Plus running is my time for me…. I don’t want it clouded with what someone else wants to talk about or their annoying opinions.
I’m a loner!! ❤
September 26, 2012 at 7:15 AM
I wonder if it’s the independent “loner” streak in some of us that makes us love running.
September 27, 2012 at 12:34 PM
it’s funny, but I’ve just spent the last few days in a funk, after having been in a 12K race. Couldn’t quite put my finger on it, but it was because I was in a *race*. I got into running to spend more time outside and to see if I couldn’t work towards ultra distances (I’m still working). What got me about the race (it was my 4th: I’m fairly new to this) was that it reminded me that this was why I *didn’t* get into running: I’m not interested in competitions and times, I’m interested in what running does to me (helps with depression) what I can do (hopefully distance) and where it takes me (in an external and internal landsacape sense). I went on a run yesterday in the wind and setting sun and remembered what I’d decided several months ago, but seem to have forgot. That rather than race, I’d set my own challenges: sometimes with friends, sometimes just for myself, but rather than pay $$ and get the t-shirt/medal, I’d set my own goals. Next weekend I’m running 20k in the mountains with a good friend. I know it will be a much better experience than the race. Part of that is becaue of the lack of fellow feeling I had for the “jocks” who could run 12k in 45 mins but mostly because I’m actually not really interested in what they seem to be interested in: speed, times, splits etc etc. Never did like sports at school, but one of the attractions about distance running was the attitude that just doing it is the important thing: getting out there and running 20, 30, 50 km/miles *is* the result, not the time, position, place within your group.

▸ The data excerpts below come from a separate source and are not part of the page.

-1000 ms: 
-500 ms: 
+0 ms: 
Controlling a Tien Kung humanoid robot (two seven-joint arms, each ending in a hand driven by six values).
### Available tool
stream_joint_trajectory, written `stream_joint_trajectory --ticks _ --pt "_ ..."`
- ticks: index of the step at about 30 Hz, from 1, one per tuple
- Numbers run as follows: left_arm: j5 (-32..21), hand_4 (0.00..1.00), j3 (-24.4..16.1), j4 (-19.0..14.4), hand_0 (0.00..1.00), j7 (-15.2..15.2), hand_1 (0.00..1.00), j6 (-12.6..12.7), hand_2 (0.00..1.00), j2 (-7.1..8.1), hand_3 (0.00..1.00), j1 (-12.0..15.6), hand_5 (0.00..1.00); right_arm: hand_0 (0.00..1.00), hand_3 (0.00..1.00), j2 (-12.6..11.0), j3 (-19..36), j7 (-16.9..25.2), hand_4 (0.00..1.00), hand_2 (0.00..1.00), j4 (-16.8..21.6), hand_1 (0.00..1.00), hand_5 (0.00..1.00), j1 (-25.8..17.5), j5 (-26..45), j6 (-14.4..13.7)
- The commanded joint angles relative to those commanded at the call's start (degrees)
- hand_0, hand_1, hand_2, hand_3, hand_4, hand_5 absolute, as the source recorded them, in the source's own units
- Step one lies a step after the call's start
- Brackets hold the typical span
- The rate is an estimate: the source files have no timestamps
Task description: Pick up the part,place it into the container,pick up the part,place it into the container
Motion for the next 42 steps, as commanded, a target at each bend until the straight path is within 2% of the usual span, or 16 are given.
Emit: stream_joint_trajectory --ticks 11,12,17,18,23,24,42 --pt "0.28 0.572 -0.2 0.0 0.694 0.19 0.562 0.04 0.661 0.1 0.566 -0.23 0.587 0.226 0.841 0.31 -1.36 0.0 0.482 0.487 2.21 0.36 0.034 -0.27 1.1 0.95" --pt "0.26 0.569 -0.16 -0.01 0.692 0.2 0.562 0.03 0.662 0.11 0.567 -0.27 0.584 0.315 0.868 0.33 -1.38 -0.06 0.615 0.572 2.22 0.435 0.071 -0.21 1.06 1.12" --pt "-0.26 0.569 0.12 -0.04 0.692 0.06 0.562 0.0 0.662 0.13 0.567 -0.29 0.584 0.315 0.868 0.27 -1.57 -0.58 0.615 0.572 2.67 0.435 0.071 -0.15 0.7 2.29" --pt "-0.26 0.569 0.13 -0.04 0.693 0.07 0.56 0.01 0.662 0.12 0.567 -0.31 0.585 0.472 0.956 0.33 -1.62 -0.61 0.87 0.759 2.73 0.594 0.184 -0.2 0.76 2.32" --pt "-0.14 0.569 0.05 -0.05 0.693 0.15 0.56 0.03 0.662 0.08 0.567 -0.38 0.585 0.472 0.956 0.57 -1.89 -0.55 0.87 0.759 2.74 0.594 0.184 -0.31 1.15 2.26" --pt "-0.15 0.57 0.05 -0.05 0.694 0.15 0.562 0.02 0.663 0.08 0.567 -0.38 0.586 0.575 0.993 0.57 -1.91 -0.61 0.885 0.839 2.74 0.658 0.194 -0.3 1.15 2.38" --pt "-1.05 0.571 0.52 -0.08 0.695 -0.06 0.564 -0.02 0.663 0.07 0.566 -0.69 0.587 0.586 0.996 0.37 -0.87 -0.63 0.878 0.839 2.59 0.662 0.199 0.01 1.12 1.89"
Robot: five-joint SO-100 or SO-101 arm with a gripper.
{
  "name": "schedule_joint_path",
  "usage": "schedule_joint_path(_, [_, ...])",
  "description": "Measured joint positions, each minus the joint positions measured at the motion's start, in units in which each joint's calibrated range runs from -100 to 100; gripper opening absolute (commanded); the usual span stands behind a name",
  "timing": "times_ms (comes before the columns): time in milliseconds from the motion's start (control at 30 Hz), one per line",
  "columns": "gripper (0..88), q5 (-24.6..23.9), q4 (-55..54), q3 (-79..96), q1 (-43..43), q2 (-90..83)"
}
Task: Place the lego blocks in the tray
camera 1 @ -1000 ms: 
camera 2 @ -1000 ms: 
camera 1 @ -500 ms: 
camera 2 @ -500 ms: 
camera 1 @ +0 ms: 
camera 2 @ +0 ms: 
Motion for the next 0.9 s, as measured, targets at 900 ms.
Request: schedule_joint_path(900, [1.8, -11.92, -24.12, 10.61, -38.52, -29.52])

September 27, 2012 at 1:55 PM
All good thoughts, Dave. To a certain extent I agree. Sometimes I think I’m much better off just running and not racing, because I’m slow and comparing myself to other people just makes me feel bad. But on the other hand, training for races keeps me motivated.

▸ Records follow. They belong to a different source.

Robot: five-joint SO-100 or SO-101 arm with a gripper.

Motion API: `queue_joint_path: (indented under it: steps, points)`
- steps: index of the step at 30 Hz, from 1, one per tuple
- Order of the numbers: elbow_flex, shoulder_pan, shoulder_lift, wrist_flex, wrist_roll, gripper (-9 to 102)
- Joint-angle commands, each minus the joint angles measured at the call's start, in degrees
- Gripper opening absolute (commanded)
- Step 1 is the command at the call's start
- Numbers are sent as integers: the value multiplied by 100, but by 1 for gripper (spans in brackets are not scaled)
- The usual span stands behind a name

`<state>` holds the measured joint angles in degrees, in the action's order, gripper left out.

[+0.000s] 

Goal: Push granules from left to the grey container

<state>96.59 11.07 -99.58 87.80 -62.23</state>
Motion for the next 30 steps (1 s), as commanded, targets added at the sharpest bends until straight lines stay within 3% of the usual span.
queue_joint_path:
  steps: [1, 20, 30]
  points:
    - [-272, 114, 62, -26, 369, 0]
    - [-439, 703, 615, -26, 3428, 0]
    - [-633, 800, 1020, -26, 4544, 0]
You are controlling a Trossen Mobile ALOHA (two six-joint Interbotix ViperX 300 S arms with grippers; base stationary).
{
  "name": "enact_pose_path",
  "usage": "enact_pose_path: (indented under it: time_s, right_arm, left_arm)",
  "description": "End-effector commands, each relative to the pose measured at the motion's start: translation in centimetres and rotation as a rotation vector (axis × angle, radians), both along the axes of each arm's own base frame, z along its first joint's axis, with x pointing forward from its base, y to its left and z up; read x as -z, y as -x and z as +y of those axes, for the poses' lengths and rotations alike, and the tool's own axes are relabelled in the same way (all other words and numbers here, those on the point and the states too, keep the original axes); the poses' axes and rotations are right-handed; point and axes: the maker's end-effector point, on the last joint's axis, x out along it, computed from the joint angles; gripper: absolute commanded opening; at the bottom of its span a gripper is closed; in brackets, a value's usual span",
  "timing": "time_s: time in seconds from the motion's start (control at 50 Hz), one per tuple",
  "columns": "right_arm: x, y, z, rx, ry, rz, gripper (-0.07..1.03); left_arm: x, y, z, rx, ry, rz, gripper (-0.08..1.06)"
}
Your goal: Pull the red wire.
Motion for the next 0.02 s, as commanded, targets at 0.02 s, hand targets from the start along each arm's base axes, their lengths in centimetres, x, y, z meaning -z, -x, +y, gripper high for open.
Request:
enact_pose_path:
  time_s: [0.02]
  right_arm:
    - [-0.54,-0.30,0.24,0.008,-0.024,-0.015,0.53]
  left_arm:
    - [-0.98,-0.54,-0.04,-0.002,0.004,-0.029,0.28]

September 28, 2012 at 11:06 AM
yes: motivation….I entered my first race so I had something to aim for. As a new runner 7 miles seemed hard but attainable. I also wanted to see what I was like compared to other runners: turned out to be mid-pack and pleased with that. But I always wanted to run further, not faster, so I entered a few 10ks as speedwork then realised that paying to enter races as “training” was probably not a great strategy. I also realised that I don’t like the competitiveness of shorter races: they’re too fast and there isn’t much in the way of joy to be had…..So rather than run a half marathon in the Lake District which would be fast and into which I probably wouldn’t fit, I devised my own route, convinced a friend to join me and will be running 20km in the mountains, stopping when we feel like it and having a good time. Which is, at the end of the day, why I run…….Having said that I’m entered into a 10k in December in some local woods in the night time. Because THAT looks like fun: the course will be lit by fairy lights and glow sticks and Santa will be a marshall…..
September 27, 2012 at 7:38 PM
Hmm, I’m not sure. I am not competitive with other people but I am with myself. I prefer to run alone only because of the convenience of running on my schedule not someone else’s. I like team sports if people act like it is fun and not the end of the world. Maybe the problem is with them and not us.
October 19, 2012 at 2:56 PM
I love playing basketball but I also love running. I am sure playing basketball affects my running performances if for no other reason than the fact that I lose running training time. I have sort of decided though that my ultimate goal is to stay in pretty good shape, make sure my pants fit, enjoy my basketball with my friends and enjoy my running when I run. I think you can do and love both running and team sports but if I want to improve my times I will need to cut back on the basketball.